→ Work request
Type out the listing below exactly. Pictures stay out of it.

→ Input data
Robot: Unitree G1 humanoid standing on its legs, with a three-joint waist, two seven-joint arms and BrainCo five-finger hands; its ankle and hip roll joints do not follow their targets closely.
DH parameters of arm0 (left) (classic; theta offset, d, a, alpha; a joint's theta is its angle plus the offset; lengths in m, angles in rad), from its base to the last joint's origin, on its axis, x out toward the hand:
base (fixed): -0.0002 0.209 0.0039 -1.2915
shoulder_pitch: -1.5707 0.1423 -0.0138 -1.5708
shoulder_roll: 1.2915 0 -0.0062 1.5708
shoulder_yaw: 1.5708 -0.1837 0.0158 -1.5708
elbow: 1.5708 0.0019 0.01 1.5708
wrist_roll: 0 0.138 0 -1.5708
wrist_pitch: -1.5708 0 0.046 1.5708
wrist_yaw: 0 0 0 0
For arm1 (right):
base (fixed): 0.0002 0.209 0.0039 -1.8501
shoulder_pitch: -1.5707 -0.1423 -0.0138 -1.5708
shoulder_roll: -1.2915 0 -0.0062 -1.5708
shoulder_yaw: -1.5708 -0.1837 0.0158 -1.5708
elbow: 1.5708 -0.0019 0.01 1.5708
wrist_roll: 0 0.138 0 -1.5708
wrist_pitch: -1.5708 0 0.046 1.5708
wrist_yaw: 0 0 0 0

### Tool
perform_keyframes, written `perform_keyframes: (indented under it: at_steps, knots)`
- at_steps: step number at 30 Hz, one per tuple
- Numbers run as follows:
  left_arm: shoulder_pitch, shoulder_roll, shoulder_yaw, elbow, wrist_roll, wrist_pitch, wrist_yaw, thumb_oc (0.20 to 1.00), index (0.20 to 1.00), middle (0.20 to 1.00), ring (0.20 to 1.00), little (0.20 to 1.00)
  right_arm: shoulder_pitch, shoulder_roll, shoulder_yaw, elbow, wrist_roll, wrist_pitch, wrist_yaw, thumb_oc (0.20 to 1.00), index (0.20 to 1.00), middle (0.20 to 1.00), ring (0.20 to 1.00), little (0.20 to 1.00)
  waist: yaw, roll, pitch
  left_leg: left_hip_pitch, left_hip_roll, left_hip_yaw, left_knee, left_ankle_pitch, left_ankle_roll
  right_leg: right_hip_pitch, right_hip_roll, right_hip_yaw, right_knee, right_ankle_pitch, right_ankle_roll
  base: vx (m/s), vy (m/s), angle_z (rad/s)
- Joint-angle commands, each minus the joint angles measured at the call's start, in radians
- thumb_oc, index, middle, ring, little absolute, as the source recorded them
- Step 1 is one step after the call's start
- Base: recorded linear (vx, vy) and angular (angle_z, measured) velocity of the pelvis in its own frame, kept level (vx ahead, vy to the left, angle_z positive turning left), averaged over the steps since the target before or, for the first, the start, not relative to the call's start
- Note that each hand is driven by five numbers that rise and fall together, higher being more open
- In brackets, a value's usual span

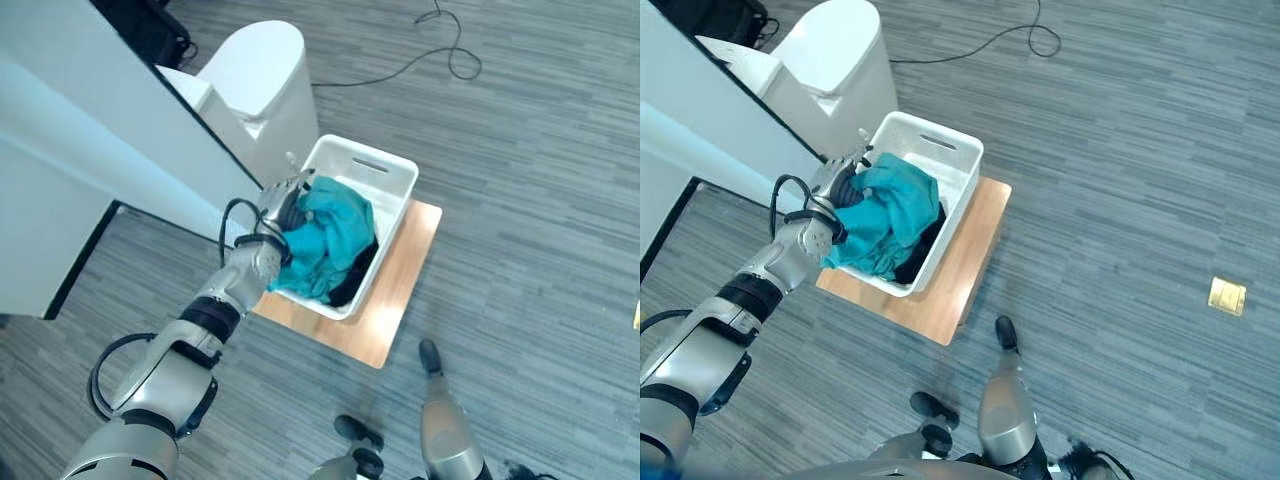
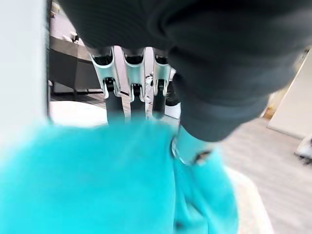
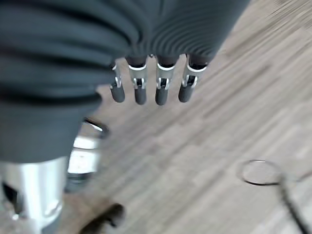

→ Your response
Robot: Unitree G1 humanoid standing on its legs, with a three-joint waist, two seven-joint arms and BrainCo five-finger hands; its ankle and hip roll joints do not follow their targets closely.
DH parameters of arm0 (left) (classic; theta offset, d, a, alpha; a joint's theta is its angle plus the offset; lengths in m, angles in rad), from its base to the last joint's origin, on its axis, x out toward the hand:
base (fixed): -0.0002 0.209 0.0039 -1.2915
shoulder_pitch: -1.5707 0.1423 -0.0138 -1.5708
shoulder_roll: 1.2915 0 -0.0062 1.5708
shoulder_yaw: 1.5708 -0.1837 0.0158 -1.5708
elbow: 1.5708 0.0019 0.01 1.5708
wrist_roll: 0 0.138 0 -1.5708
wrist_pitch: -1.5708 0 0.046 1.5708
wrist_yaw: 0 0 0 0
For arm1 (right):
base (fixed): 0.0002 0.209 0.0039 -1.8501
shoulder_pitch: -1.5707 -0.1423 -0.0138 -1.5708
shoulder_roll: -1.2915 0 -0.0062 -1.5708
shoulder_yaw: -1.5708 -0.1837 0.0158 -1.5708
elbow: 1.5708 -0.0019 0.01 1.5708
wrist_roll: 0 0.138 0 -1.5708
wrist_pitch: -1.5708 0 0.046 1.5708
wrist_yaw: 0 0 0 0

### Tool
perform_keyframes, written `perform_keyframes: (indented under it: at_steps, knots)`
- at_steps: step number at 30 Hz, one per tuple
- Numbers run as follows:
  left_arm: shoulder_pitch, shoulder_roll, shoulder_yaw, elbow, wrist_roll, wrist_pitch, wrist_yaw, thumb_oc (0.20 to 1.00), index (0.20 to 1.00), middle (0.20 to 1.00), ring (0.20 to 1.00), little (0.20 to 1.00)
  right_arm: shoulder_pitch, shoulder_roll, shoulder_yaw, elbow, wrist_roll, wrist_pitch, wrist_yaw, thumb_oc (0.20 to 1.00), index (0.20 to 1.00), middle (0.20 to 1.00), ring (0.20 to 1.00), little (0.20 to 1.00)
  waist: yaw, roll, pitch
  left_leg: left_hip_pitch, left_hip_roll, left_hip_yaw, left_knee, left_ankle_pitch, left_ankle_roll
  right_leg: right_hip_pitch, right_hip_roll, right_hip_yaw, right_knee, right_ankle_pitch, right_ankle_roll
  base: vx (m/s), vy (m/s), angle_z (rad/s)
- Joint-angle commands, each minus the joint angles measured at the call's start, in radians
- thumb_oc, index, middle, ring, little absolute, as the source recorded them
- Step 1 is one step after the call's start
- Base: recorded linear (vx, vy) and angular (angle_z, measured) velocity of the pelvis in its own frame, kept level (vx ahead, vy to the left, angle_z positive turning left), averaged over the steps since the target before or, for the first, the start, not relative to the call's start
- Note that each hand is driven by five numbers that rise and fall together, higher being more open
- In brackets, a value's usual span

With this, the exercise is complete.